Re: ctid & updates (or speedy updates/deletes)

Lists: pgsql-general
From: "Joshua b(dot) Jore" <josh(at)greentechnologist(dot)org>
To: pgsql-general(at)postgresql(dot)org
Subject: ctid & updates
Date: 2002-06-03 18:25:57
Message-ID: Pine.BSO.4.44.0206031301140.11800-100000@kitten.greentechnologist.org
Views: Raw Message | Whole Thread | Download mbox | Resend email
Lists: pgsql-general

1#
I saw a post from Jan Wieck about how ctid can be used for a fast update.
I noticed that ctid changes on update (as expected since it's really a new
row).
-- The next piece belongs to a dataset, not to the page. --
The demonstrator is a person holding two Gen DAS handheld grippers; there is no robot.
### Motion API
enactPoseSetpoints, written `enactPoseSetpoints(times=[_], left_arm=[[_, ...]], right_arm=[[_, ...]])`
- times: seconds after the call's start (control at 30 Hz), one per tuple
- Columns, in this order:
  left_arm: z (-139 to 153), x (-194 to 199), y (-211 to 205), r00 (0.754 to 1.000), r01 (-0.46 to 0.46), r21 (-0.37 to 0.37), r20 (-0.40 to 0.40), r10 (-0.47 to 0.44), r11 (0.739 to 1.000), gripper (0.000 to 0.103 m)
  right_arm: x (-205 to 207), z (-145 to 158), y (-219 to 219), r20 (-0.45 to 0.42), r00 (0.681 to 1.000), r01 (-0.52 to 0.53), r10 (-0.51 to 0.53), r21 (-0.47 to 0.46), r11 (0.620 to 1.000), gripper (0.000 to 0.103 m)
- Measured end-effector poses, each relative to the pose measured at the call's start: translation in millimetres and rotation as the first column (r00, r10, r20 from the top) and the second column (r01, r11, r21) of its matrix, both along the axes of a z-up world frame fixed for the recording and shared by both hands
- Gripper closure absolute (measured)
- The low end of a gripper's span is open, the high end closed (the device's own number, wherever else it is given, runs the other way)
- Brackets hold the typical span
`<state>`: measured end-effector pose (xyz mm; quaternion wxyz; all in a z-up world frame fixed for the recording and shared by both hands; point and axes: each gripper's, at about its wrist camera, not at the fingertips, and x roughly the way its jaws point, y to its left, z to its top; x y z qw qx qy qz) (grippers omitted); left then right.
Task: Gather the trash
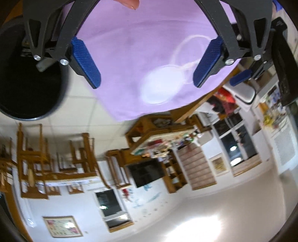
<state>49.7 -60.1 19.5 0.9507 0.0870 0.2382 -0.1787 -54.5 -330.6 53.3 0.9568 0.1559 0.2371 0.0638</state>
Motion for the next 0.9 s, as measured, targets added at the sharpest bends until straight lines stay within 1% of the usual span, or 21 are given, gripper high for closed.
enactPoseSetpoints(times=[0.07,0.13,0.2,0.3,0.37,0.47,0.5,0.53,0.63,0.77,0.9], left_arm=[[-1,-1,28,0.997,-0.077,-0.014,0.01,0.078,0.997,0.005],[-2,-2,53,0.993,-0.114,-0.056,0.005,0.114,0.992,0.005],[-2,-4,70,0.989,-0.146,-0.08,0.009,0.147,0.986,0.005],[0,-5,91,0.983,-0.184,-0.113,0.004,0.185,0.976,0.005],[0,-7,102,0.981,-0.192,-0.131,-0.005,0.193,0.973,0.005],[-1,-7,111,0.978,-0.208,-0.136,-0.001,0.21,0.969,0.005],[-3,-7,113,0.978,-0.208,-0.139,-0.003,0.209,0.968,0.005],[-5,-8,115,0.978,-0.206,-0.144,-0.007,0.208,0.968,0.005],[-12,-7,125,0.977,-0.212,-0.155,-0.021,0.211,0.965,0.005],[-17,-8,133,0.975,-0.221,-0.165,-0.041,0.217,0.961,0.005],[-21,-9,135,0.974,-0.228,-0.169,-0.048,0.223,0.959,0.005]], right_arm=[[4,-4,38,0.008,1.0,-0.019,0.02,-0.042,0.999,0.005],[5,-7,69,0.023,0.999,-0.027,0.029,-0.091,0.996,0.005],[6,-9,99,0.057,0.998,-0.022,0.031,-0.153,0.988,0.005],[2,-15,127,0.115,0.993,0.006,0.021,-0.227,0.974,0.005],[4,-19,130,0.145,0.989,0.026,0.01,-0.248,0.968,0.005],[1,-24,139,0.192,0.981,0.067,-0.012,-0.279,0.958,0.005],[1,-24,136,0.197,0.98,0.075,-0.017,-0.291,0.954,0.005],[-2,-24,134,0.221,0.975,0.088,-0.021,-0.296,0.951,0.005],[-7,-24,135,0.26,0.965,0.093,-0.012,-0.303,0.948,0.005],[-15,-24,126,0.283,0.959,0.101,-0.016,-0.288,0.952,0.005],[-21,-24,120,0.286,0.958,0.105,-0.024,-0.273,0.956,0.005]])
Is there anyway to get the new ctid from the update so later
updates to the row can continue to use ctid to zero in on the row
location?

2#
Also, is ctid unique for each row? I would guess so since it looks like
(and I'm guessing) that ctid is a page/row offset. So there should be only
one thing at each ctid address. Is that correct that ctid is unique to a
table? Can anything interesting be done with the empty space? Is there any
way to find the maximum ctid and look for quantities of empty space? I
assume a user-side program could use that data to see how much unused,
yet allocated space there is in a table?

That might be the "You don't have to be a PostgreSQL hacker" version of
looking for compressible (via relocation) tables.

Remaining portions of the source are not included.